> _EXERCISE REQUIREMENTS_
Search term "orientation": copy each line of the records that contains it.

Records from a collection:
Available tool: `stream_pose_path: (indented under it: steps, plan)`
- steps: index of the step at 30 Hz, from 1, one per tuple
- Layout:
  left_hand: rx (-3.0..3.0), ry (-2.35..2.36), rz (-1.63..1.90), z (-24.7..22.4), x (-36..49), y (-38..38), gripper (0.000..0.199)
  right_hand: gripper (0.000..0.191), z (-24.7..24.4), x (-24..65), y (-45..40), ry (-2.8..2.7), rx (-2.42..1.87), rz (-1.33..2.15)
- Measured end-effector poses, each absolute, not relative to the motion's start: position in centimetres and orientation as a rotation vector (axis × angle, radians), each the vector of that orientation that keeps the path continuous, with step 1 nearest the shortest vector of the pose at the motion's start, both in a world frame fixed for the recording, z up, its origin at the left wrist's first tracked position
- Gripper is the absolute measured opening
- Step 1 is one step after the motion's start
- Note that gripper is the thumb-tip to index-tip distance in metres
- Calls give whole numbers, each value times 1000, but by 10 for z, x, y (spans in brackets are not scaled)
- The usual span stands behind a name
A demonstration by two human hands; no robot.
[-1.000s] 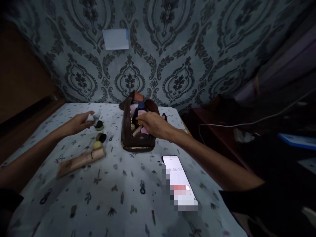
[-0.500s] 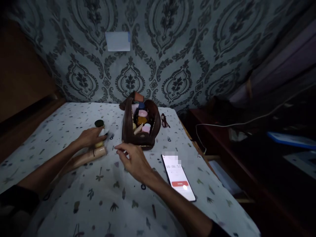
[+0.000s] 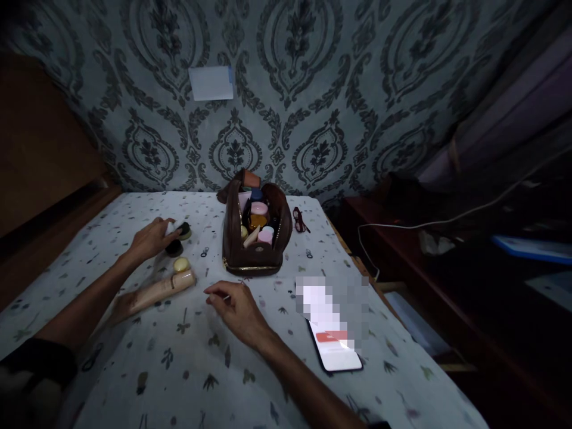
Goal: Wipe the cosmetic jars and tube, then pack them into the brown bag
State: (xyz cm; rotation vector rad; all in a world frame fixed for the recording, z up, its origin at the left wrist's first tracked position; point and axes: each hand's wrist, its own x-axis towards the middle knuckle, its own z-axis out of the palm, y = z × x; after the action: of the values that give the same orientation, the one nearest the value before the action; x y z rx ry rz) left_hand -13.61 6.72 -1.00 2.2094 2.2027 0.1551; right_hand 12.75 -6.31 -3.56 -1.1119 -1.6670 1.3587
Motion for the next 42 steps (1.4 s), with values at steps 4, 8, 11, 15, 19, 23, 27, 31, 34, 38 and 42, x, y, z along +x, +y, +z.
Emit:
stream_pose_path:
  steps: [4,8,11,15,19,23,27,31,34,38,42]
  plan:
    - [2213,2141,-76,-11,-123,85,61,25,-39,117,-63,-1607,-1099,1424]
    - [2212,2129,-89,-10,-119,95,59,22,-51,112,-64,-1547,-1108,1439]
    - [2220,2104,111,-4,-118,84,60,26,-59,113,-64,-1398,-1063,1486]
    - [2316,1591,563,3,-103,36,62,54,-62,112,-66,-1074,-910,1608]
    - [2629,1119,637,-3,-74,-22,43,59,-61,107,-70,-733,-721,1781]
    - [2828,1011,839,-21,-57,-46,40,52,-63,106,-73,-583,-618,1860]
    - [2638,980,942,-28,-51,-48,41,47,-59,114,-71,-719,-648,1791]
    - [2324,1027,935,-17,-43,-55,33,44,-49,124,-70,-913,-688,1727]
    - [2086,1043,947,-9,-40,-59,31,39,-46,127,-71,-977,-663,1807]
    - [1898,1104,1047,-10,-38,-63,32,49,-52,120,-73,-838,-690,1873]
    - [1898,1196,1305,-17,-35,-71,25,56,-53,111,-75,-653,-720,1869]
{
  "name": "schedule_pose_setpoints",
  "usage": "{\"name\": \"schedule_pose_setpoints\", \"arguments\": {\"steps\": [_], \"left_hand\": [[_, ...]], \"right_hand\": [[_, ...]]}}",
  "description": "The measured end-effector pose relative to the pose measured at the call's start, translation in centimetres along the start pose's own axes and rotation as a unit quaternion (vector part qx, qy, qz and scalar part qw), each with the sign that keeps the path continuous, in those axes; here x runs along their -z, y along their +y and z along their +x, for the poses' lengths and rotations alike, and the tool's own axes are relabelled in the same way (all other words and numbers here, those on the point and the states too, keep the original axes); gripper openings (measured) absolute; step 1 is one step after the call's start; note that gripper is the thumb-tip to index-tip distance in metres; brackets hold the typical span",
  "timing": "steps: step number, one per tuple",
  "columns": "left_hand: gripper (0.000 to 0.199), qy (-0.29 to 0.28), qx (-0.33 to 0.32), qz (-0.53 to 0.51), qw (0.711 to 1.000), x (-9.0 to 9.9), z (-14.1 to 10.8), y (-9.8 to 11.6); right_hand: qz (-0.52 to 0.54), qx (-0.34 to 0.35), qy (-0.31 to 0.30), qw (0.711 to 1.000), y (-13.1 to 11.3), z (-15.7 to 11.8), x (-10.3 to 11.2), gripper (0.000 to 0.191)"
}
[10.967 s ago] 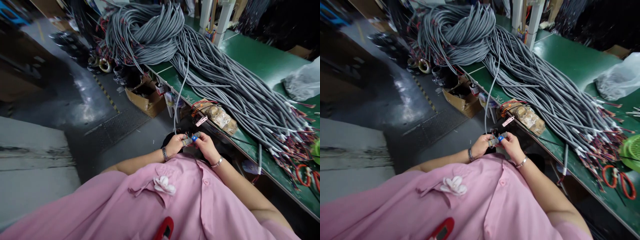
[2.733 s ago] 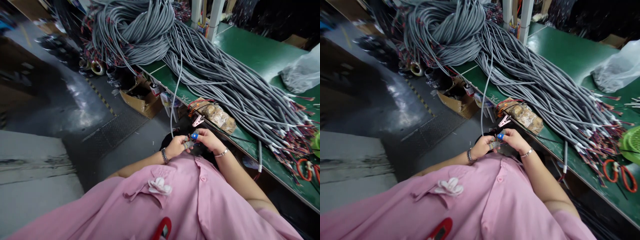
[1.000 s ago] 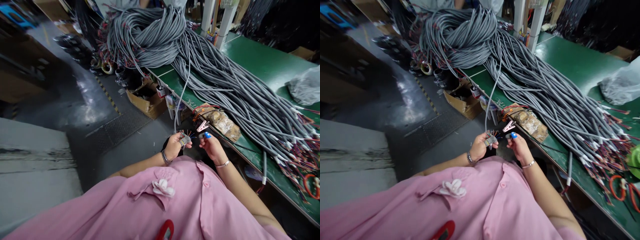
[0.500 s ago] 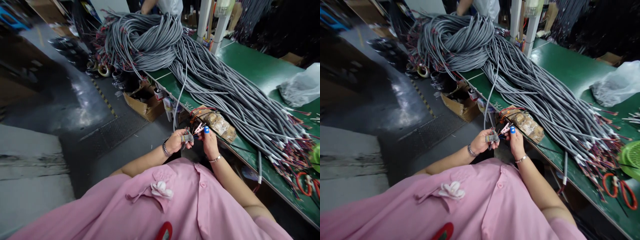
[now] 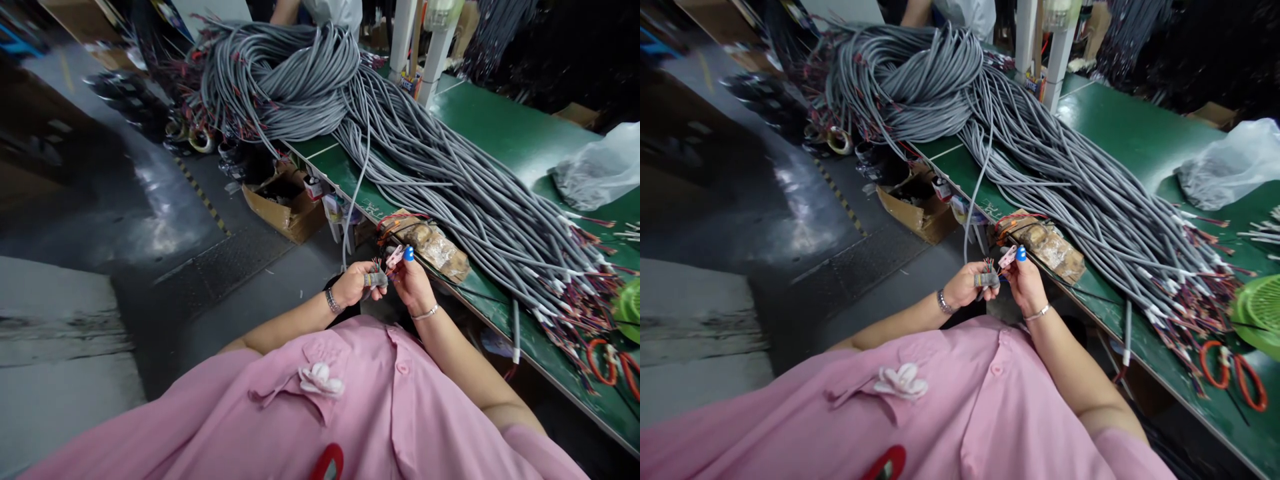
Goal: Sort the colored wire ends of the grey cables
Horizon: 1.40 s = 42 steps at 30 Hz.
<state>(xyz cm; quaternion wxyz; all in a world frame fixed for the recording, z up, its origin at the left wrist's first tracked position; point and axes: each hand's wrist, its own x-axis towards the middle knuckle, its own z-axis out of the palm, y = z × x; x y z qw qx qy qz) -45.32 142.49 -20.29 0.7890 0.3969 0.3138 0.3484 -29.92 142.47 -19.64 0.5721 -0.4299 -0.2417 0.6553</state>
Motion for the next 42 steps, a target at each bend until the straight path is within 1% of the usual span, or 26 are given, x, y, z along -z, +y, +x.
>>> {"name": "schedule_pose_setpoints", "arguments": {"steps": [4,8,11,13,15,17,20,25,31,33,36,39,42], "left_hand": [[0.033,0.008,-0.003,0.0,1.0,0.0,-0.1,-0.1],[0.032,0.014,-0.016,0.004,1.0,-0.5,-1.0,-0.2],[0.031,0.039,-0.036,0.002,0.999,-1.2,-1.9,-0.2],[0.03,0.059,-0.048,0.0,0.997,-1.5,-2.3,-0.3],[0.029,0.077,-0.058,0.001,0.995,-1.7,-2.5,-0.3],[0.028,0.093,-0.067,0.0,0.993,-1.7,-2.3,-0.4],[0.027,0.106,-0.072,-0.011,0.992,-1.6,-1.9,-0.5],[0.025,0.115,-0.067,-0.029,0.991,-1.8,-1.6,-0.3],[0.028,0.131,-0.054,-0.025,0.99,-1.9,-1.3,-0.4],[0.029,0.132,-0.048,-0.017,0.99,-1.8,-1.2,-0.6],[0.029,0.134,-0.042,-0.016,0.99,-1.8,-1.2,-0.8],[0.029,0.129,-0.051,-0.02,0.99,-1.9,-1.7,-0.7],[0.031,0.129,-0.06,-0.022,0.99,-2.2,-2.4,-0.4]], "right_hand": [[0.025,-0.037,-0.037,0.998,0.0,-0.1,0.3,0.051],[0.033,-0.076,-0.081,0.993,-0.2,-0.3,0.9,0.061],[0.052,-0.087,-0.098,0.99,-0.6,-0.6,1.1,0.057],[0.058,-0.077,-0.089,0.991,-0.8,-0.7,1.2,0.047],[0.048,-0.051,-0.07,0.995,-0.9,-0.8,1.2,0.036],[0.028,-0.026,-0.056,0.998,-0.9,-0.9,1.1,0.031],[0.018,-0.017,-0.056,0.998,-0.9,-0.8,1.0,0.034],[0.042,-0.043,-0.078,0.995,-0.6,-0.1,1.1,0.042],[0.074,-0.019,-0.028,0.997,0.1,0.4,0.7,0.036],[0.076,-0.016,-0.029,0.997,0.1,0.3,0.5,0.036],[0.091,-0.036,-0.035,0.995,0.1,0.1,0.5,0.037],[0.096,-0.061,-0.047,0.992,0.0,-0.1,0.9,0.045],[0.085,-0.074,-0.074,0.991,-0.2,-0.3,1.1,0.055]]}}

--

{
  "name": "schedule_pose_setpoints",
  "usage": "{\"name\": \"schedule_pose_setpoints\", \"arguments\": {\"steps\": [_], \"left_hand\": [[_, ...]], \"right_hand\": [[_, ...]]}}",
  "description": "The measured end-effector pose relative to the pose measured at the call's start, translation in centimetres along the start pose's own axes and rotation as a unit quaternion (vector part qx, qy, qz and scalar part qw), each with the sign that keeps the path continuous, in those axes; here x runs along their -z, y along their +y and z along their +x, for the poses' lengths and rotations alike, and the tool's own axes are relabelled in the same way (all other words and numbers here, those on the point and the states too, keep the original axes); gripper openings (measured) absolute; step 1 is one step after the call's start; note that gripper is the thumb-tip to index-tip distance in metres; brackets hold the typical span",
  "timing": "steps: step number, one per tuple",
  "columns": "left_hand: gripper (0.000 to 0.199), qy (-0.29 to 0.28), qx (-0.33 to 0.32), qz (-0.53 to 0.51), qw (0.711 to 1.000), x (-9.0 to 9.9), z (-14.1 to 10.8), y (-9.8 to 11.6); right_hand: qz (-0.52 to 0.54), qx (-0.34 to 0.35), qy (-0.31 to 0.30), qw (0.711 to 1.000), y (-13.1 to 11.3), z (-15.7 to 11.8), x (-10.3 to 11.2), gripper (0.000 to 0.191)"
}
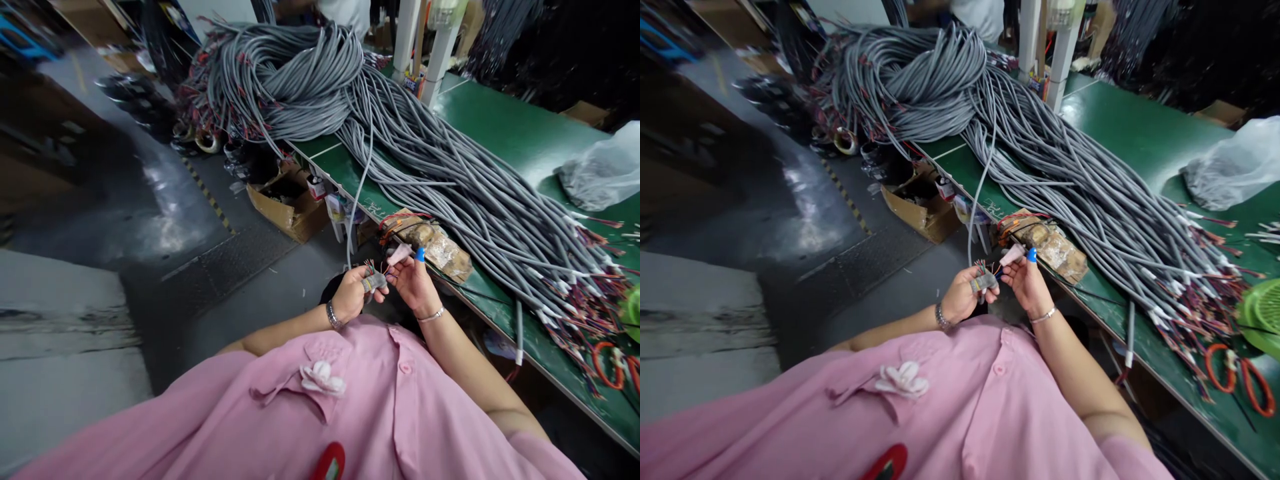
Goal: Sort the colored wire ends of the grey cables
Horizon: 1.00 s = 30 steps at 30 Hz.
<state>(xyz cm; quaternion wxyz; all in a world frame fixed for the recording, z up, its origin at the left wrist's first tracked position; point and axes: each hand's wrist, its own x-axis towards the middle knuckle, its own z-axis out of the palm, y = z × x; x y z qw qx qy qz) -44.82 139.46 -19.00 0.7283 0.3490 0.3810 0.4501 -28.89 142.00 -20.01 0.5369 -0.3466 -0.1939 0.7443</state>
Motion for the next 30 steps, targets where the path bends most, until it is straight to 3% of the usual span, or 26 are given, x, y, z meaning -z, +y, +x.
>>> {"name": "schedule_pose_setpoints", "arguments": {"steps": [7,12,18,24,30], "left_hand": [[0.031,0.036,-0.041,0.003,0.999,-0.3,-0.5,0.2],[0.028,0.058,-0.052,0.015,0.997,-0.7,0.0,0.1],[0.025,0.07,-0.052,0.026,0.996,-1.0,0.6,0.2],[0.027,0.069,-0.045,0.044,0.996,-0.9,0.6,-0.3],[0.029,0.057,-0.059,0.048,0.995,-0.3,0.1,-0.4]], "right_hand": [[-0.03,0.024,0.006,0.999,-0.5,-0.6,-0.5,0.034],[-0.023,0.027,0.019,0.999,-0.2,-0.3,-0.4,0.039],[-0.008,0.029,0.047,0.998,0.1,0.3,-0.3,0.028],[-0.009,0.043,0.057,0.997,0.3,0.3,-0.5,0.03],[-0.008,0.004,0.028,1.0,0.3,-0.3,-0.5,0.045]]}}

> _EXERCISE RESPONSE_
- Measured end-effector poses, each absolute, not relative to the motion's start: position in centimetres and orientation as a rotation vector (axis × angle, radians), each the vector of that orientation that keeps the path continuous, with step 1 nearest the shortest vector of the pose at the motion's start, both in a world frame fixed for the recording, z up, its origin at the left wrist's first tracked position
State: (xyz cm; rotation vector rad; all in a world frame fixed for the recording, z up, its origin at the left wrist's first tracked position; point and axes: each hand's wrist, its own x-axis towards the middle knuckle, its own z-axis out of the palm, y = z × x; after the action: of the values that give the same orientation, the one nearest the value before the action; x y z rx ry rz) left_hand -13.61 6.72 -1.00 2.2094 2.2027 0.1551; right_hand 12.75 -6.31 -3.56 -1.1119 -1.6670 1.3587

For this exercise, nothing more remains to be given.